Segment Start: Data for this task

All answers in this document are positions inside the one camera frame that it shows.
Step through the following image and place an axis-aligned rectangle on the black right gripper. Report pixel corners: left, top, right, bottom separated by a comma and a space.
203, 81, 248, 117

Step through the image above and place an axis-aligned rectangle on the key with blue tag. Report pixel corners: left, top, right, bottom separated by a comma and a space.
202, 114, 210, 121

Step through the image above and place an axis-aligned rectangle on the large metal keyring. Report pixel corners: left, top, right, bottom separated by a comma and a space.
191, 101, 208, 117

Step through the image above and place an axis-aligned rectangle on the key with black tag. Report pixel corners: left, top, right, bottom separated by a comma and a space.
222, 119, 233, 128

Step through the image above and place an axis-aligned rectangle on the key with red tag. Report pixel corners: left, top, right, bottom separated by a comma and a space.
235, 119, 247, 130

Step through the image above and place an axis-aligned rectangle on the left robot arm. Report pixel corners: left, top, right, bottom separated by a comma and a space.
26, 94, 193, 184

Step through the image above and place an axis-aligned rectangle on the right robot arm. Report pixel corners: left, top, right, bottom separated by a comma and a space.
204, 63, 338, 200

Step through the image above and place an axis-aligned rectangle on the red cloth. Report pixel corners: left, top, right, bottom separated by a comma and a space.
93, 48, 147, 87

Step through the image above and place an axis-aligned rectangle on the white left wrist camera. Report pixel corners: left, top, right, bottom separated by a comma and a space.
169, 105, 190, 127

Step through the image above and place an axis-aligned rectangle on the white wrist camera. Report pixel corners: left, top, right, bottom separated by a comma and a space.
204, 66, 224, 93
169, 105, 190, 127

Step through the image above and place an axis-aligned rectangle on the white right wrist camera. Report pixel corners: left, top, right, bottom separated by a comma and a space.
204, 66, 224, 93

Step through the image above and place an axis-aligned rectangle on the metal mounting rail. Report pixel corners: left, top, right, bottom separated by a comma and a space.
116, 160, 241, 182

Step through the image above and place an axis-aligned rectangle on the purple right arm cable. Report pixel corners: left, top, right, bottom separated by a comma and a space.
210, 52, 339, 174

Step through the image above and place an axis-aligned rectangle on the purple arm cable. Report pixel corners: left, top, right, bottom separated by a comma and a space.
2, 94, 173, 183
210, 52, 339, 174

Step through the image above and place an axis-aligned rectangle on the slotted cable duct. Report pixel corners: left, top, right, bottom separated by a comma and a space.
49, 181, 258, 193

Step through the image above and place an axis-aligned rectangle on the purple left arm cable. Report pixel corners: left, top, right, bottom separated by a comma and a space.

Segment End: Data for this task

### Assigned task
Write out the material again, matching every line.

### Solution below
All answers in this document are positions inside the one camera frame that it shows.
Step through the following image and place an axis-aligned rectangle on the black right gripper. Report pixel corners: left, top, right, bottom separated by a comma and a space.
203, 81, 248, 117

Step through the image above and place an axis-aligned rectangle on the key with blue tag. Report pixel corners: left, top, right, bottom separated by a comma and a space.
202, 114, 210, 121

Step through the image above and place an axis-aligned rectangle on the large metal keyring. Report pixel corners: left, top, right, bottom separated by a comma and a space.
191, 101, 208, 117

Step through the image above and place an axis-aligned rectangle on the key with black tag. Report pixel corners: left, top, right, bottom separated by a comma and a space.
222, 119, 233, 128

Step through the image above and place an axis-aligned rectangle on the key with red tag. Report pixel corners: left, top, right, bottom separated by a comma and a space.
235, 119, 247, 130

Step through the image above and place an axis-aligned rectangle on the left robot arm. Report pixel corners: left, top, right, bottom separated by a comma and a space.
26, 94, 193, 184

Step through the image above and place an axis-aligned rectangle on the right robot arm. Report pixel corners: left, top, right, bottom separated by a comma and a space.
204, 63, 338, 200

Step through the image above and place an axis-aligned rectangle on the red cloth. Report pixel corners: left, top, right, bottom separated by a comma and a space.
93, 48, 147, 87

Step through the image above and place an axis-aligned rectangle on the white left wrist camera. Report pixel corners: left, top, right, bottom separated by a comma and a space.
169, 105, 190, 127

Step through the image above and place an axis-aligned rectangle on the white wrist camera. Report pixel corners: left, top, right, bottom separated by a comma and a space.
204, 66, 224, 93
169, 105, 190, 127

Step through the image above and place an axis-aligned rectangle on the white right wrist camera. Report pixel corners: left, top, right, bottom separated by a comma and a space.
204, 66, 224, 93

Step through the image above and place an axis-aligned rectangle on the metal mounting rail. Report pixel corners: left, top, right, bottom separated by a comma and a space.
116, 160, 241, 182

Step through the image above and place an axis-aligned rectangle on the purple right arm cable. Report pixel corners: left, top, right, bottom separated by a comma and a space.
210, 52, 339, 174

Step through the image above and place an axis-aligned rectangle on the purple arm cable. Report pixel corners: left, top, right, bottom separated by a comma and a space.
2, 94, 173, 183
210, 52, 339, 174

Step through the image above and place an axis-aligned rectangle on the slotted cable duct. Report pixel corners: left, top, right, bottom separated by a comma and a space.
49, 181, 258, 193

Step through the image above and place an axis-aligned rectangle on the purple left arm cable. Report pixel corners: left, top, right, bottom separated by a comma and a space.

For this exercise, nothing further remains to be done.